In this cloud-based scenario, there is a real challenge to understand the effects of the network infrastructure decisions on the quality of the services that are chained over that infrastructure. As noted above, the layers of physical and software networking components that comprise the overlays and underlays that make up an OpenStack deployment are highly varied and each consideration has a dynamic impact on the overall performance—often in a non-deterministic way such that the only way to understand how a service is going to behave is after it has already been placed into service.
Faster iterations of service revisions, coupled with continuous delivery into live production public and private clouds, makes testing a challenge. Test tools for service verification and application delivery validation must be inserted into these dynamic service chains. As part of an agile testing methodology, testing must leverage the benefits of cloud elasticity with the flexibility to place the test tools anywhere within the OpenStack deployment to isolate individual points of failure or identify degraded quality of experience (QoE). Layer 2 and Layer 3 virtual test tools are critical to understanding the large-brush-stroke categorizations of the overlays and the underlays that underpin the service. However, they must be augmented by test tools capable of quantifying the application delivery performance and QoE for Layer 4 through Layer 7 to understand the true scalability and upper limits on tripleplay voice, video, and data traffic.

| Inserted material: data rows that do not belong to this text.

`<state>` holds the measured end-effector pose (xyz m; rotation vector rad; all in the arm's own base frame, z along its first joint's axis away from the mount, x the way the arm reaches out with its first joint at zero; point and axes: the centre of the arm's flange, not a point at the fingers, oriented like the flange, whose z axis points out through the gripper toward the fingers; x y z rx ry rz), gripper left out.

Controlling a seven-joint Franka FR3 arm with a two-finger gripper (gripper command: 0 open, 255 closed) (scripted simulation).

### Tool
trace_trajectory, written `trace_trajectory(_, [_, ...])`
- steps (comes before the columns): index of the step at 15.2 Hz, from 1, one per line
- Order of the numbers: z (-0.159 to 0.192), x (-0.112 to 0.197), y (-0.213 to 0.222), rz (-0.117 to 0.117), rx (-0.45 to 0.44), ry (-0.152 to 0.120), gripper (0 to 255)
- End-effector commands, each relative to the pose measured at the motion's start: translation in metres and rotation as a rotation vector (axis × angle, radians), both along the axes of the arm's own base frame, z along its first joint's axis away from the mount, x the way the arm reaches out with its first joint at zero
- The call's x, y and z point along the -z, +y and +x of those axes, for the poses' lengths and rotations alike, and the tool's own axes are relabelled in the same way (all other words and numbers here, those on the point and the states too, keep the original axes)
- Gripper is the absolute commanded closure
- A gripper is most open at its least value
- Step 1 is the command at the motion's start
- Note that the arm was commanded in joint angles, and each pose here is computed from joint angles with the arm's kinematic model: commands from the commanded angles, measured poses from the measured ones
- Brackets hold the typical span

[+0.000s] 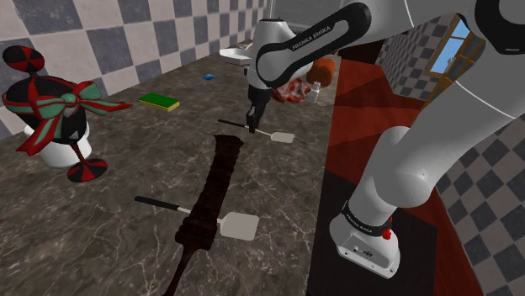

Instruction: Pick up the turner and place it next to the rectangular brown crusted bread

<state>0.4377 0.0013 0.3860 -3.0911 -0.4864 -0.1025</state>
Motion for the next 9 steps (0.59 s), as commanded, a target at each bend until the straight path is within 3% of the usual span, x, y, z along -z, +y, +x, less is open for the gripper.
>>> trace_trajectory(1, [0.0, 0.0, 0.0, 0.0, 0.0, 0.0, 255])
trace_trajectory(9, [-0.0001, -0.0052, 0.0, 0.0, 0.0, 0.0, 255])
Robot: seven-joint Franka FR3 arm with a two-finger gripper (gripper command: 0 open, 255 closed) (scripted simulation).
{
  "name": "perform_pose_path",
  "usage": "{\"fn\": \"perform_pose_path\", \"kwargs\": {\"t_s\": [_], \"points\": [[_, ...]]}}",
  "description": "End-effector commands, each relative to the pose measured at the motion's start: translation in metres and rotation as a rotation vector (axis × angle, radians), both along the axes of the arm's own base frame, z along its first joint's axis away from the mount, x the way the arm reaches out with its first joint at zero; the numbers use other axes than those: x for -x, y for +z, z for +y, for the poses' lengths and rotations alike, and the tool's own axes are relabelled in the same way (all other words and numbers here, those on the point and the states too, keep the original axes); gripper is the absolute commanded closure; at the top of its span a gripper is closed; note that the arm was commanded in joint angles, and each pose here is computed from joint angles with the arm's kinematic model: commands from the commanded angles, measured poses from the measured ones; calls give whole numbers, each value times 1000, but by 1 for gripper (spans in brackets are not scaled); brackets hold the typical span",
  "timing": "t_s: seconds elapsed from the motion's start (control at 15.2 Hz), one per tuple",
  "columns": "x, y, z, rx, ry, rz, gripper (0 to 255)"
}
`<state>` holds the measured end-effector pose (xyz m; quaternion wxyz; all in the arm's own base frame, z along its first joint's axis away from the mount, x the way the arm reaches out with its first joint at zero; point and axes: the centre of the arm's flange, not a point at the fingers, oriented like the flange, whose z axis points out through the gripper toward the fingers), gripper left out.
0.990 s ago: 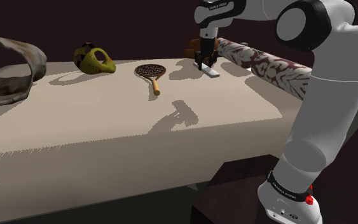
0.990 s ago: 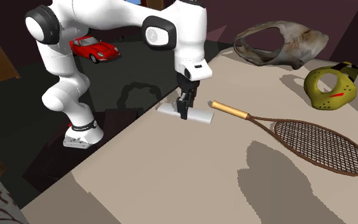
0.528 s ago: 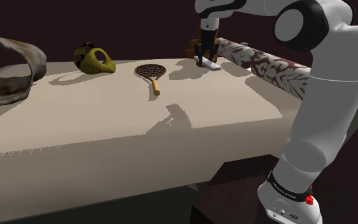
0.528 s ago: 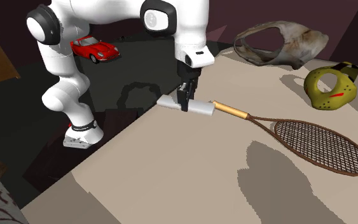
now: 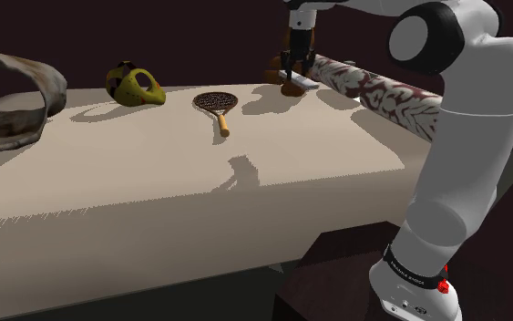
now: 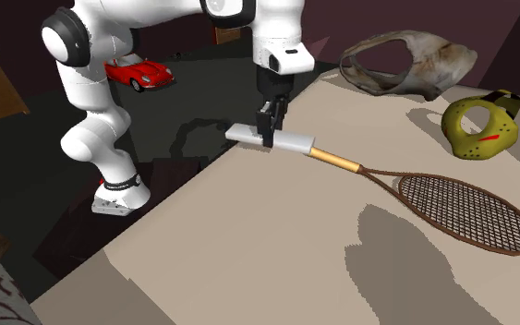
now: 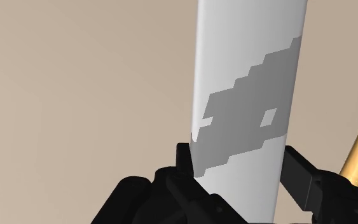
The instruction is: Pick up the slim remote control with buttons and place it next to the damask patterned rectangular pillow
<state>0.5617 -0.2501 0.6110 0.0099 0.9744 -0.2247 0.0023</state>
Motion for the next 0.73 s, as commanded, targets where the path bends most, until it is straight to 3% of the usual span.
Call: {"fn": "perform_pose_path", "kwargs": {"t_s": [0.0, 0.13, 0.66], "points": [[-1, 12, 0, 0, 0, 0, 255], [-1, 22, 0, 0, 0, 0, 255], [98, 22, -37, 0, 0, 0, 255]]}}
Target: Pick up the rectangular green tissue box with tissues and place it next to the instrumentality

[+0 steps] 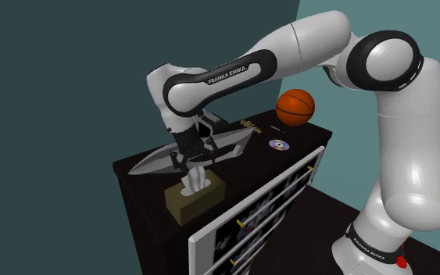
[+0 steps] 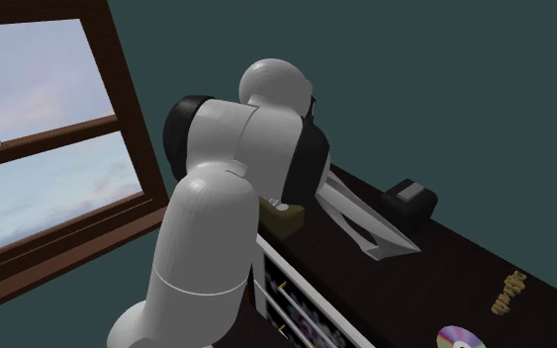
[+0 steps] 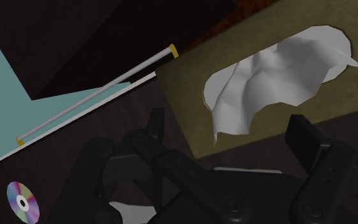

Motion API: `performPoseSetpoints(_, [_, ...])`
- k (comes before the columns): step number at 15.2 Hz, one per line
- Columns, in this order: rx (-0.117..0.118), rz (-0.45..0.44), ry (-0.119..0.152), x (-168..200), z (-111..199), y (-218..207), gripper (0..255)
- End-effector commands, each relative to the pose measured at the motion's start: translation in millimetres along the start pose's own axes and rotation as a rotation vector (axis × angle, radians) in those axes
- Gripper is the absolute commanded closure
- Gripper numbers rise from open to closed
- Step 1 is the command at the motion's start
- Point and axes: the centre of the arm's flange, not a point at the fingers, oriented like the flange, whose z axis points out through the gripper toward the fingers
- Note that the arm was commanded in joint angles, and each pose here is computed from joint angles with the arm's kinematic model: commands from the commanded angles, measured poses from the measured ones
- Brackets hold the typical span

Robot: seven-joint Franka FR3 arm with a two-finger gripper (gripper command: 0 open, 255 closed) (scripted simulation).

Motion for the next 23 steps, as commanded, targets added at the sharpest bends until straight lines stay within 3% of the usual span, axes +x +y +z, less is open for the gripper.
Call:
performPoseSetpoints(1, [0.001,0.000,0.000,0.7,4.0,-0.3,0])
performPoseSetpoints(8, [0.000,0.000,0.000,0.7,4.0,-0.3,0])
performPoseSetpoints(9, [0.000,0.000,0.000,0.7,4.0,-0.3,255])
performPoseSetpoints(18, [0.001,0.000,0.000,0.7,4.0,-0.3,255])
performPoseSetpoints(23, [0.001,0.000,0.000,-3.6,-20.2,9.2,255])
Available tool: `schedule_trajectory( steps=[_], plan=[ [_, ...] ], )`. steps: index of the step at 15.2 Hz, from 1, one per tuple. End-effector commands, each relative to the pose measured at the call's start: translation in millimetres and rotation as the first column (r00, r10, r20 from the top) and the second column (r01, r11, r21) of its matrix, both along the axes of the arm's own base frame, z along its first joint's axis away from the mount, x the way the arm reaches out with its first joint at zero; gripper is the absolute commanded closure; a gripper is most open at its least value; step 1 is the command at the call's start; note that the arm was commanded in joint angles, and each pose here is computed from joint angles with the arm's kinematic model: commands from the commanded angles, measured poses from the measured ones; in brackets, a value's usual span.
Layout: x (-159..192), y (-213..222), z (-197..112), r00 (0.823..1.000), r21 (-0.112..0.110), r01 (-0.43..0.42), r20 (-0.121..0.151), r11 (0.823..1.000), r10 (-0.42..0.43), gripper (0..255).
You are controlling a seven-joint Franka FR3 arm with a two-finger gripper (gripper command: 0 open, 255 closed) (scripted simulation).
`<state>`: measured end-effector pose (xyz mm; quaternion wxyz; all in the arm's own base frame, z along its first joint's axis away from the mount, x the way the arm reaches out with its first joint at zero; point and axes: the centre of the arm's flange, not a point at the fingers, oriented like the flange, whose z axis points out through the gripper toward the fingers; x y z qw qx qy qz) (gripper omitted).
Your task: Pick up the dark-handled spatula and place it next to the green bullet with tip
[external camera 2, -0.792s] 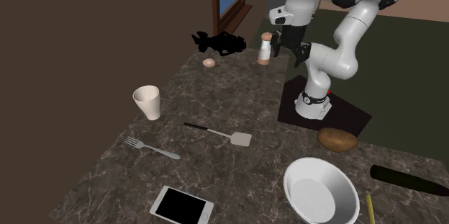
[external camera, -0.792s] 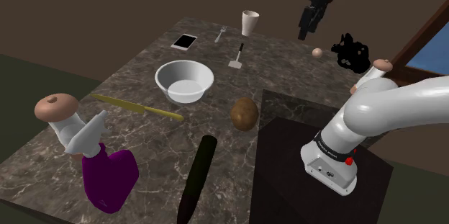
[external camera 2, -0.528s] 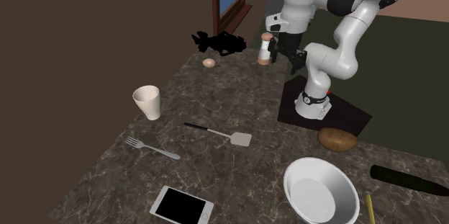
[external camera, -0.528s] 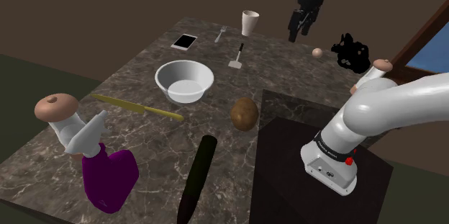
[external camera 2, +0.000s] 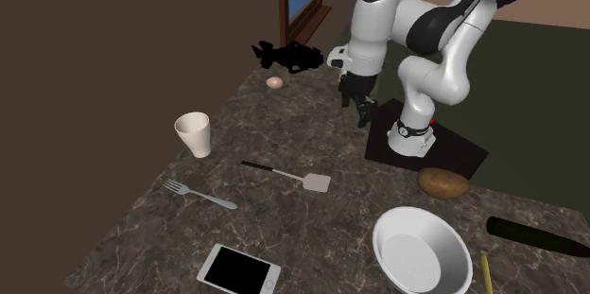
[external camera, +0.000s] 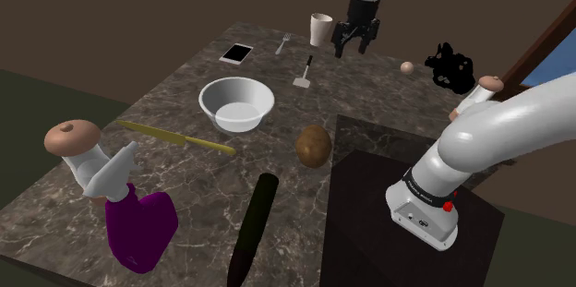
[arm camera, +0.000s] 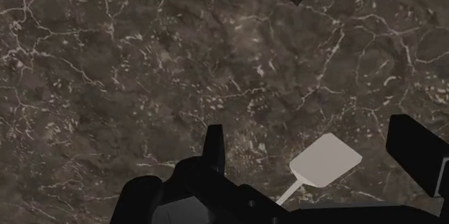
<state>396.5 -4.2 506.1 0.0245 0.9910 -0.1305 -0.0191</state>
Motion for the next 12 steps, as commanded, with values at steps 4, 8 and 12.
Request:
schedule_trajectory(
  steps=[4,8,12],
  plan=[
    [54,-3,-38,0.981,0.0,0.19,0.031,0.982,-0.19,0],
    [95,-13,-65,0.941,0.003,0.335,0.054,0.942,-0.334,0],
    [136,-30,-90,0.879,0.01,0.471,0.077,0.882,-0.471,0]
  ],
)
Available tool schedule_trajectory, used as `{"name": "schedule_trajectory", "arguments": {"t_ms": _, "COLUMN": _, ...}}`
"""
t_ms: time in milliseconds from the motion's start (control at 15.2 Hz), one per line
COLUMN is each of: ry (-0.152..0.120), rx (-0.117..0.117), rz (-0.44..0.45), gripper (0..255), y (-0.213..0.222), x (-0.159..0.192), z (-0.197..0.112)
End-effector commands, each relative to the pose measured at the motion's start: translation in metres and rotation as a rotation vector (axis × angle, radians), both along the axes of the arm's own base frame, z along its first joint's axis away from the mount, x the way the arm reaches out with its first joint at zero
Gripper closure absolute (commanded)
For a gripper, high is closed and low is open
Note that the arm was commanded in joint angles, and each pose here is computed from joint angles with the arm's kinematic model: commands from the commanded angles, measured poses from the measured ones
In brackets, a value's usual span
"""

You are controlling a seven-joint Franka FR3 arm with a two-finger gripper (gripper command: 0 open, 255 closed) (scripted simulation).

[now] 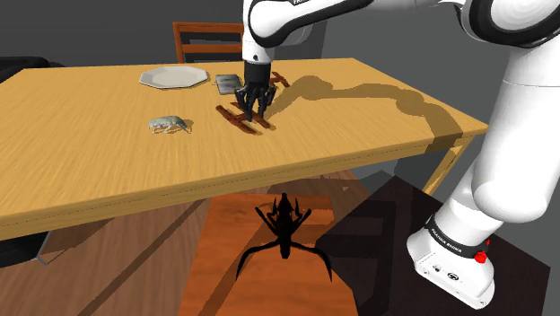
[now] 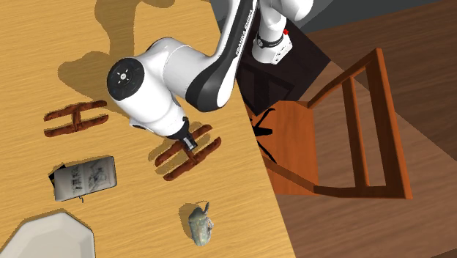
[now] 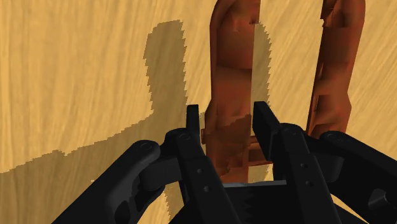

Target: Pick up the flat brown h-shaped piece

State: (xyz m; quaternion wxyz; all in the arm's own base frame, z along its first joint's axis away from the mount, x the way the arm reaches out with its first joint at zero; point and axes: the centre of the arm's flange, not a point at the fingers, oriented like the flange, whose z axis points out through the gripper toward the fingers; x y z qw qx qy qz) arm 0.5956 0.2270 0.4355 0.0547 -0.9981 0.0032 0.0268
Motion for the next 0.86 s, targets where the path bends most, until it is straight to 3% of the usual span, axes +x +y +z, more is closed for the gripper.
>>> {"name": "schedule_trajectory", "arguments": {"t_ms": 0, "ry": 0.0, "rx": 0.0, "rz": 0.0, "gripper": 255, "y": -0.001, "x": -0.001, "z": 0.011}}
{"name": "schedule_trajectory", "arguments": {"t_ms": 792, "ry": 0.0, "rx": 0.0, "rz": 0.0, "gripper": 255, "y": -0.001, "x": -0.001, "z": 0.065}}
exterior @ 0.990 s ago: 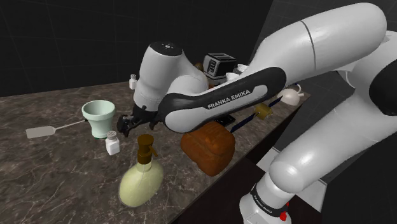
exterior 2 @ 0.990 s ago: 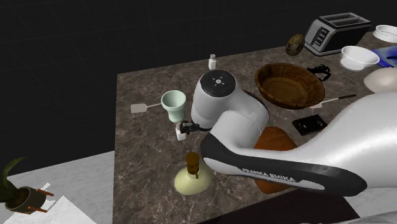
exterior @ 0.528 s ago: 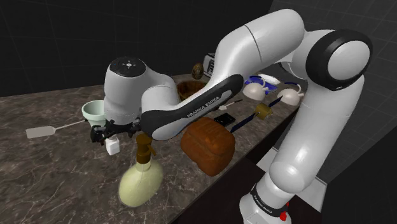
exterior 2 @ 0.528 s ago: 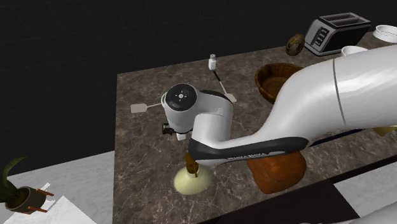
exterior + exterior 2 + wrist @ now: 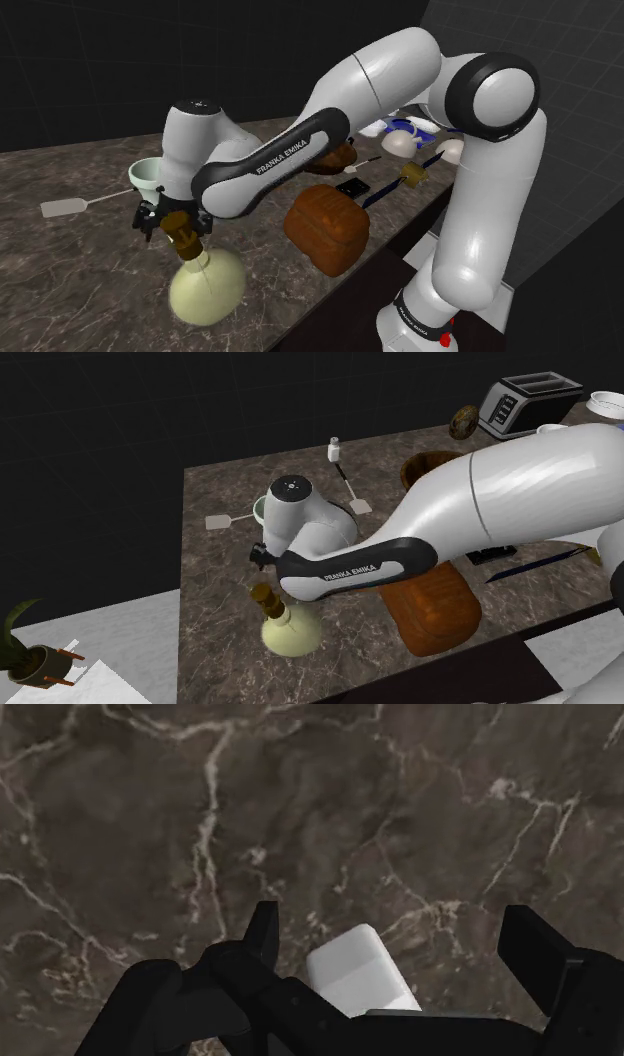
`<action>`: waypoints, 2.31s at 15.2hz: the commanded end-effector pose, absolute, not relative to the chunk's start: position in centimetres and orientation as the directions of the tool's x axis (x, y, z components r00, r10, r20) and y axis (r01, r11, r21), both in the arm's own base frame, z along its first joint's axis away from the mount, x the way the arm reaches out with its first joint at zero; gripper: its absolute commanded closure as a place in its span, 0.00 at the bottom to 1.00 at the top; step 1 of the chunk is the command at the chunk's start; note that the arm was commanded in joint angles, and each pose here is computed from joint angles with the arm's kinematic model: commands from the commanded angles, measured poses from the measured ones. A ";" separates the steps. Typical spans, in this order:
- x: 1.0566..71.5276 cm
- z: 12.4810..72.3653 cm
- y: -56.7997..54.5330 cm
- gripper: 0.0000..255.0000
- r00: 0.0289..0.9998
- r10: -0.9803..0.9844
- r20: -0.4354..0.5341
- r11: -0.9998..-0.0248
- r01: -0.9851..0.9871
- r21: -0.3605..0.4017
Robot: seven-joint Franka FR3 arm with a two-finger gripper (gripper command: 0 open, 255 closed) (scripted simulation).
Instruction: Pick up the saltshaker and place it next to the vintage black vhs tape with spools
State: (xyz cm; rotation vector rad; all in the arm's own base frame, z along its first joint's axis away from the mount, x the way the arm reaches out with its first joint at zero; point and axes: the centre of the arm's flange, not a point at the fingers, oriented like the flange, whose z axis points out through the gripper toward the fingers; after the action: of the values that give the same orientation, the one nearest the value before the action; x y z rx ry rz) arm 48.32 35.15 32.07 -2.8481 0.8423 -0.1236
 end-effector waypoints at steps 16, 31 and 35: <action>47.6 30.8 35.4 1.00 0.922 -0.180 0.342 -0.983 -0.183 -0.023; 47.6 38.2 35.4 1.00 0.922 -0.180 0.342 -0.983 -0.183 -0.024; 47.6 40.3 35.4 1.00 0.922 -0.180 0.342 -0.983 -0.183 -0.024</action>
State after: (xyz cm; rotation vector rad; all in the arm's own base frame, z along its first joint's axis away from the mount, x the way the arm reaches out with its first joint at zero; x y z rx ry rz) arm 47.62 35.40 39.74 -3.0885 0.2920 -0.5495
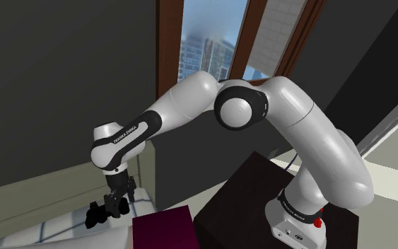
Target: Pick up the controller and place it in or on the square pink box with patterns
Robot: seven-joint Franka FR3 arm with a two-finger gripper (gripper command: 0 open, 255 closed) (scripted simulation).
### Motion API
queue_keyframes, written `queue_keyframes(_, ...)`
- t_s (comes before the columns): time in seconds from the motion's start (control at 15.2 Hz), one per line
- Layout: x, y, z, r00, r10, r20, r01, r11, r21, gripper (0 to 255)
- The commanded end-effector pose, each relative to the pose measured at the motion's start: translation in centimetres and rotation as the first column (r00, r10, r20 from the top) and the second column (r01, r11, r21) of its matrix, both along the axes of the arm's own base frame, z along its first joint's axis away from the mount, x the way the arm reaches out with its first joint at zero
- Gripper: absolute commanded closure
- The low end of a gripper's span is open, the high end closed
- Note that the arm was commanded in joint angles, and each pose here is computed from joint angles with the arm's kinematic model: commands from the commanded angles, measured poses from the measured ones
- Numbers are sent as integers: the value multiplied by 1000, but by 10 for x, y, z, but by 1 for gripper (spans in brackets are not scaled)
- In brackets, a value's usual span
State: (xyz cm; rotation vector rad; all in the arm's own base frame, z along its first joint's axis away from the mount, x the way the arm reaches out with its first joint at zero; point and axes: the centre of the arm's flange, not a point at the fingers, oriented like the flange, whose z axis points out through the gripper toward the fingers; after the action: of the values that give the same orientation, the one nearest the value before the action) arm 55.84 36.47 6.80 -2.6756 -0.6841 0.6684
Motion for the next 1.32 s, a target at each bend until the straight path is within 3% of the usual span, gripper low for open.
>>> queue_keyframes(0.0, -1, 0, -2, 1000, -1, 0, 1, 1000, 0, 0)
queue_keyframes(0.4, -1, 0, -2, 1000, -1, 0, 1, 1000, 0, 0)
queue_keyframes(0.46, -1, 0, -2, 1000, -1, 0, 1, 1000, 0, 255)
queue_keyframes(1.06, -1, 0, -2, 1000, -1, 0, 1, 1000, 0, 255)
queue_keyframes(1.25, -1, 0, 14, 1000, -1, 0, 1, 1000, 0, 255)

Multiplay Service Emulations to Measure Real-Time Application QoE
Questions about the OpenStack environment that need to be answered for a given service include:
- How many compute nodes are required to support 10Gbps sustained application traffic?
- What is the performance impact of switching from a VLAN-based network to a VXLAN overlay on the end-to-end application?
- What is the impact on QoE for voice and video communications when the OpenStack environment has scaled to 90% compute capacity and background traffic from other cloud services is contending for the same network bandwidth?
These and many more questions can only be answered definitely by inserting an application delivery test tool capable of repeatable results at measuring QoE, quantifying concurrent users, connection success rates, and performance metrics such as throughput and latency into the continuous delivery service chain.
Ixia’s IxLoad VE emulates web, video, voice, storage, VPN, wireless, infrastructure, and encapsulation/security protocols to recreate real-world IT scenarios. It delivers real-time QoE metrics during end-to-end testing of converged application delivery infrastructure and services.
Figure 3. IxLoad VE Virtual Load Module and Virtual Test Controller Deployed in OpenStack
IxLoad VE offers VMware ESX/ESXi and KVM hypervisor support and is officially supported for use in cloud deployments based on OpenStack Liberty release. Virtual Load Module test components may be provisioned through the OpenStack GUI codenamed Horizon or via OpenStack REST APIs. To facilitate integration into automation and CICD service chains, IxLoad VE supports REST APIs for deployment and test execution. A sample Heat Template is also available for automated stack creation and service deployment acceleration.